Enfin, et surtout, jamais auparavant l’Europe n’avait défini aussi clairement les exigences de respect de l’Etat de droit et des droits de l’homme, qui sont désormais la condition préalable au démarrage de toute négociation d’adhésion. Ces critères ont été arrêtés en 1993 à Copenhague sur proposition de la Commission et la France les avait à l’époque fermement soutenus. C’est en suivant cette « feuille de route », que les anciens pays de l’Est sont parvenus à se reconstruire, en adhérant à notre communauté de valeurs fondée sur la démocratie, en consolidant leur Etat de droit, en mettant sur pied un système entièrement nouveau de cours de justice et de tribunaux qui ne soient plus, comme jadis, un simple alibi du régime.

Toutefois, malgré l’ampleur de ces transformations, le poids de l’histoire se fait encore sentir, et nous ne devons jamais l’oublier si nous voulons éviter les malentendus. Depuis des mois que je sillonne ces pays, j’ai ainsi acquis la certitude que, pour réellement comprendre cet élargissement et ses conséquences sur la France à l’intérieur de la nouvelle et grande Europe, il faut nous défaire de plusieurs idées reçues.

Se défaire des idées reçues

La première, c’est l’illusion romantique qu’il suffit que ces pays renouent avec leur passé d’avant le communisme pour se sentir totalement chez eux dans la grande maison européenne.
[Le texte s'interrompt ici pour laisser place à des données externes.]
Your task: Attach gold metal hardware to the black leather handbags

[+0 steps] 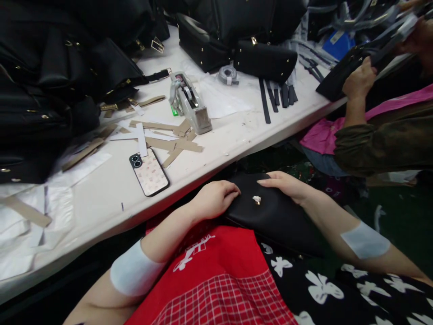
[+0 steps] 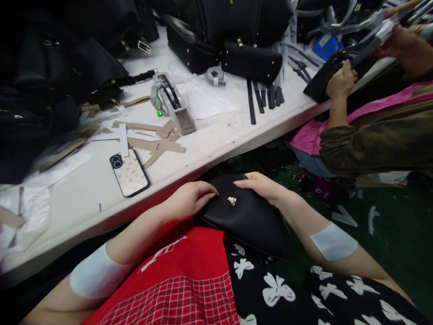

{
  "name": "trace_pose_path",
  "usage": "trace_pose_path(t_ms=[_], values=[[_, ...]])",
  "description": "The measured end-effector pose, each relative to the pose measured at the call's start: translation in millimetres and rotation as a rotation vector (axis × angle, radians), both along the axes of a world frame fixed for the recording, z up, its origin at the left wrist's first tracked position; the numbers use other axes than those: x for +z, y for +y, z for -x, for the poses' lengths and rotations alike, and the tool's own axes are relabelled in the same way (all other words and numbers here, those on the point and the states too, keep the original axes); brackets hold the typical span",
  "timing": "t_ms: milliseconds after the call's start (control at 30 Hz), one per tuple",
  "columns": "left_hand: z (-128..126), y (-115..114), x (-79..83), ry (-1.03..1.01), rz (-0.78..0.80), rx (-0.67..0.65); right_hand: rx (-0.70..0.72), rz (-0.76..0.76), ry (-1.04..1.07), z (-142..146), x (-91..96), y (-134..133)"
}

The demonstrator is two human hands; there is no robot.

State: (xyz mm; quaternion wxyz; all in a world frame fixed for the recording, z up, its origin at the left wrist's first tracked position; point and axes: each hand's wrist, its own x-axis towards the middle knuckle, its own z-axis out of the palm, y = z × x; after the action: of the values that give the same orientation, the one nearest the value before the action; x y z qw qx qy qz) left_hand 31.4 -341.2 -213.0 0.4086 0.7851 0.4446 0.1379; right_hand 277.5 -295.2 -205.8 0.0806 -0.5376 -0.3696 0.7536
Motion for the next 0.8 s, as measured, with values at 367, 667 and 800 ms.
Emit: trace_pose_path(t_ms=[367, 667, 800], values=[[-11, -1, 15.3, -0.375, 0.448, 0.012, 0.175, -0.454, -0.125, 24, 32.4, -19], [1, -2, 5.0, -0.174, 0.455, -0.022, 0.348, -0.643, -0.253, 38, 22.3, -22], [7, -4, 1.0, -0.207, 0.483, -0.032, 0.39, -0.654, -0.265, 46, 24.9, -25]])
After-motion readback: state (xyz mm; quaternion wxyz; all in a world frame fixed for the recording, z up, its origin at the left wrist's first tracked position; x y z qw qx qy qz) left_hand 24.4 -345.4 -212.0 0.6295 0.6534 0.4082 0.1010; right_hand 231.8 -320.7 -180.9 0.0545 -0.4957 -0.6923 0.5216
Cette sensation, si forte lorsqu’on se trouve à Prague, à Budapest, à Cracovie ou à Ljubljana, est en partie trompeuse. On ne peut en effet faire l’impasse sur la marque de l’expérience douloureuse par laquelle ces pays sont passés depuis la Seconde Guerre mondiale. Cinq décennies de domination soviétique, suivies d’un peu plus d’une décennie de transition démocratique, pacifique et courageuse pour atteindre l’objectif d’intégration dans l’Europe, telle est l’histoire que les générations actuelles portent en elles. Les blessures mettront du temps à cicatriser. Prenant la suite de leurs grands intellectuels militant pour la liberté et devenus des chefs politiques – tels les anciens présidents tchèque et hongrois, Vaclav Havel et Arpad Göncz – la nouvelle génération de leurs dirigeants commence à engager l’indispensable travail de mémoire.
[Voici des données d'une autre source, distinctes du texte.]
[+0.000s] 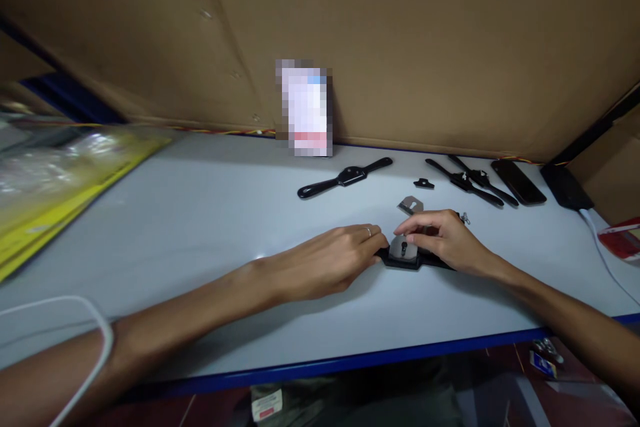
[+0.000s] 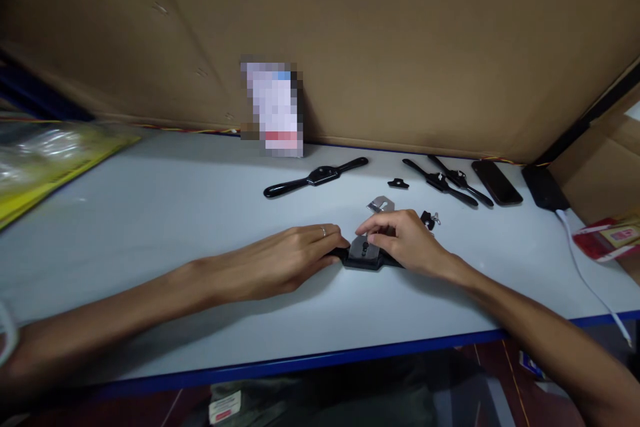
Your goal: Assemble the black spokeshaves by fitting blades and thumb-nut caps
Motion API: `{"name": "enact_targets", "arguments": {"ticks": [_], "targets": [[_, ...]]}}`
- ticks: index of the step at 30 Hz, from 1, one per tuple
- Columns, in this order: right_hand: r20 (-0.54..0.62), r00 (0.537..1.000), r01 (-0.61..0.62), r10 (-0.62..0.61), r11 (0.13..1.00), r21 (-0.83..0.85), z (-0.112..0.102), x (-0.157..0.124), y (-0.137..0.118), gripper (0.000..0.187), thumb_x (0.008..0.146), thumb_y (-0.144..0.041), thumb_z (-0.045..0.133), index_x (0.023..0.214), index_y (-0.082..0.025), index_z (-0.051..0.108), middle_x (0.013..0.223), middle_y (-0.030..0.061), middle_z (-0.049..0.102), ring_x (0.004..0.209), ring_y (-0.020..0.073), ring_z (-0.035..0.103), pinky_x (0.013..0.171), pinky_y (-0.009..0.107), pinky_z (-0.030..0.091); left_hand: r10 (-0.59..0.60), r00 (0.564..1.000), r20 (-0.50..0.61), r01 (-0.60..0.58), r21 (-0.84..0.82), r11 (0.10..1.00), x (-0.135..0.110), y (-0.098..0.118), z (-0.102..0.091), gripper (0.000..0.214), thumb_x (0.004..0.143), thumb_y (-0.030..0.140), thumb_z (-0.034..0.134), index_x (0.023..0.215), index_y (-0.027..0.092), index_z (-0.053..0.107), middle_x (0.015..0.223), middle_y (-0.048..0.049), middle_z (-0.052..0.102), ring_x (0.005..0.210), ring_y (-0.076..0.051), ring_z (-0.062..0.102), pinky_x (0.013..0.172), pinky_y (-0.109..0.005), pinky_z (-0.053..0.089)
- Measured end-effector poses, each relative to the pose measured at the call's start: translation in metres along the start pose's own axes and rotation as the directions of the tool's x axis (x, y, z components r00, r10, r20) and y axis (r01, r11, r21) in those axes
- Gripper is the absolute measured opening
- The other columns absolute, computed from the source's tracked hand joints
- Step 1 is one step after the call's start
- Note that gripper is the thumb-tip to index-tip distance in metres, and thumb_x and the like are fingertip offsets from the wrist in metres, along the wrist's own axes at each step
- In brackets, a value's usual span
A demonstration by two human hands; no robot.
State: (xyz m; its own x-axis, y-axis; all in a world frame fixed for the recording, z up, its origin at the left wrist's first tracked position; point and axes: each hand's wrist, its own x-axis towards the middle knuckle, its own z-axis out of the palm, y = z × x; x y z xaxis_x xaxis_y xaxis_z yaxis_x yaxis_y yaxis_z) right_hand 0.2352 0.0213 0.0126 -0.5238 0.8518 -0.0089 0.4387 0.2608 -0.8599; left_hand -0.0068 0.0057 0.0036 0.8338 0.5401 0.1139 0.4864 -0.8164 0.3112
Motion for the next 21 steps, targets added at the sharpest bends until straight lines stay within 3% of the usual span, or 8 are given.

La seconde idée toute faite, liée à l’actualité internationale, serait de penser que ces pays sont déchirés entre l’Europe et leur attachement aux Etats-Unis. Certes, pour ces peuples d’Europe centrale et orientale, les Etats-Unis sont depuis longtemps une terre d’accueil. Des millions de Polonais, de Slovaques, de Hongrois, de Tchèques, de Baltes, etc., y ont fait souche. Et nos futurs partenaires, reconnaissants aux Etats-Unis de leur rôle dans la libération du joug communiste, voient dans la relation transatlantique un lien structurant pour eux. Quelle que soit la nature affective de ce lien, ces pays savent parfaitement que leur avenir est l’Europe. Ils savent, comme nous, que la vraie question est celle de la place de l’Europe dans l’équilibre du monde.
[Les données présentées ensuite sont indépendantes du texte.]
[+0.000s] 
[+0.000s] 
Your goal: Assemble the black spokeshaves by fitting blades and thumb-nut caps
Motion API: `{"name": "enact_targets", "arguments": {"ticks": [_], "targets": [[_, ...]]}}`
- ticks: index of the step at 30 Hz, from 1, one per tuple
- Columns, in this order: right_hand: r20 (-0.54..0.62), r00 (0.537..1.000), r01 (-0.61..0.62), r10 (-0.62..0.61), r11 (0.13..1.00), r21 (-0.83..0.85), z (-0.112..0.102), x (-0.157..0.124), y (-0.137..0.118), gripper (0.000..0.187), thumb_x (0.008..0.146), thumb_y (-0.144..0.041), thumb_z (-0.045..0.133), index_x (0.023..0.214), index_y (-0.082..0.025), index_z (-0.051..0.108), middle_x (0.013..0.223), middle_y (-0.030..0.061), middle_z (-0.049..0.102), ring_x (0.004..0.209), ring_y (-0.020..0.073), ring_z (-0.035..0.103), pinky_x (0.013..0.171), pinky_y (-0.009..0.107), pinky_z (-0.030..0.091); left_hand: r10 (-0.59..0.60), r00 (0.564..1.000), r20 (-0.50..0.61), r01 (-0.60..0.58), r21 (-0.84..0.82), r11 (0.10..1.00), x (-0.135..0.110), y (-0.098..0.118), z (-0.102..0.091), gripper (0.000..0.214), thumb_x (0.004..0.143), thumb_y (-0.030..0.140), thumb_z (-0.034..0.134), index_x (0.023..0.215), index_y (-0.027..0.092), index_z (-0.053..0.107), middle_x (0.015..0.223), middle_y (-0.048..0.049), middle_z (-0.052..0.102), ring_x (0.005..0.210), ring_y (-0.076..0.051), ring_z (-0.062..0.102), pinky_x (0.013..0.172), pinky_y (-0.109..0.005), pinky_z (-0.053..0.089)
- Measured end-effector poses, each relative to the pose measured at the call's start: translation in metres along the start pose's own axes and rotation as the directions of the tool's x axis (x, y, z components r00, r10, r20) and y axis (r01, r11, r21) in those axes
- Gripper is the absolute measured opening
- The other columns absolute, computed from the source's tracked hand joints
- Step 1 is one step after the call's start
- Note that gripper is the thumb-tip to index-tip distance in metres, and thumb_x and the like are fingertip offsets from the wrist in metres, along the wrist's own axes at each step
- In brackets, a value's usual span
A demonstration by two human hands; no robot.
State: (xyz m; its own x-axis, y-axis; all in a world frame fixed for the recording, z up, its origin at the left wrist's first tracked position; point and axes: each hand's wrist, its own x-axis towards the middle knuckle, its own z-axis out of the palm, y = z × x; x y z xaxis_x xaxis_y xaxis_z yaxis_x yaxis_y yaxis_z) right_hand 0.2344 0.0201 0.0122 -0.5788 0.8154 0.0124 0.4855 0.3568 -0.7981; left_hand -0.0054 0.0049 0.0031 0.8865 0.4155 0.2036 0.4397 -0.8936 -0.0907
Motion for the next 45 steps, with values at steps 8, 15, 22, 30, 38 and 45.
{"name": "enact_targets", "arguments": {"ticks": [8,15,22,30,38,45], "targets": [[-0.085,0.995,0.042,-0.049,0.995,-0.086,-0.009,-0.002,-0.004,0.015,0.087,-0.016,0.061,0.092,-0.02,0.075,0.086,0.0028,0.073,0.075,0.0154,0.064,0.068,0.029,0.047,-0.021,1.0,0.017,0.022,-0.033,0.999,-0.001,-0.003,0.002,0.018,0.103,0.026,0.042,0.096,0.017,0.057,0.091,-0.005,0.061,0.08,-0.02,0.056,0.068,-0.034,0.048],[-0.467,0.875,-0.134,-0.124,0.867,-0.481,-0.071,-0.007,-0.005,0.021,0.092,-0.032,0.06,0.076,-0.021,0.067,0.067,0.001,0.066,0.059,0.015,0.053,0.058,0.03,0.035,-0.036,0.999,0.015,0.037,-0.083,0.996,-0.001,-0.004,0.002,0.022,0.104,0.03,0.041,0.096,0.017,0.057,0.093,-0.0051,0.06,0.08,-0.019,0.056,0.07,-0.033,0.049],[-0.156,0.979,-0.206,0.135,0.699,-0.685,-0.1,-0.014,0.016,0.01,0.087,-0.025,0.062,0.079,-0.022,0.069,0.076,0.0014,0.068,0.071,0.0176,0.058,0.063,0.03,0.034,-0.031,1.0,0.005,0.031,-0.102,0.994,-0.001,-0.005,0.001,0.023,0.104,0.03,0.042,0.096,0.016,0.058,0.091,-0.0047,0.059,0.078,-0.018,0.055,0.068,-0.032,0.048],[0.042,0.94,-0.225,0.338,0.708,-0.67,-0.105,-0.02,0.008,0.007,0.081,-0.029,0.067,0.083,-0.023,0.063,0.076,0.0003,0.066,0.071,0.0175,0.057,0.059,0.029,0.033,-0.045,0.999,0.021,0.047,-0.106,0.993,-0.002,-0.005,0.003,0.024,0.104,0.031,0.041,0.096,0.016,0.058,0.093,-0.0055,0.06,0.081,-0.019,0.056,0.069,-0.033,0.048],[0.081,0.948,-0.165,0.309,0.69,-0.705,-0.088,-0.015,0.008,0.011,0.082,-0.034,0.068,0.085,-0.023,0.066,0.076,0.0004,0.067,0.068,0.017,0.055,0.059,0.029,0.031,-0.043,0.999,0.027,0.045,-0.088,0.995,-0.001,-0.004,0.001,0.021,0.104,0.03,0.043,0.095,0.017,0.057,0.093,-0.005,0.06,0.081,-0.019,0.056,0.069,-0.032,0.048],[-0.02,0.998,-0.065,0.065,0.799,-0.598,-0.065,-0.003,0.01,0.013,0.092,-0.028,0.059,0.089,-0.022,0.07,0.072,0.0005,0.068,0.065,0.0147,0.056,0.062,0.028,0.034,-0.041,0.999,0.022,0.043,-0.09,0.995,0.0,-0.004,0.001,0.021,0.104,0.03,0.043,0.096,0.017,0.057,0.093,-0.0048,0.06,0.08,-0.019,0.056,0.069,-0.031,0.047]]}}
Forte, l’Europe l’est de longue date sur le plan économique et commercial. Avec un quart de la richesse mondiale, elle concurrence sur ce plan la puissance des Etats-Unis. Et ce qui était vrai à quinze le sera davantage encore à vingt-cinq. Mais la véritable refondation de l’Europe, c’est celle d’une puissance politique. La Communauté s’est affirmée hier par des politiques aussi diverses que la politique agricole commune, la politique régionale, la politique commerciale, la monnaie unique ou encore la politique de l’environnement. Les trois grands chantiers de demain pour l’Union sont la justice, la politique étrangère et la défense.

L’Europe a toujours été un projet global, mais l’élargissement nous donne l’occasion de retrouver le sens politique de ce projet. Il faut s’en réjouir. Car il est indispensable de faire cet examen de conscience européen si l’on veut continuer à aller de l’avant. Il était temps en effet de s’interroger sur les valeurs communes de la société européenne, sur son modèle social, de même que sur une gouvernance politique de l’Europe de nature à concilier le respect des identités nationales avec les éléments de fédéralisme qu’induisent les politiques et les législations communes. Ma conviction est que la nouvelle et grande Europe ne se renforcera pas selon une logique de blocs – pays du Nord contre pays du Sud, pays de l’Ouest contre pays de l’Est – mais progressera sur la base de majorités d’idées, le cas échéant variables selon les sujets.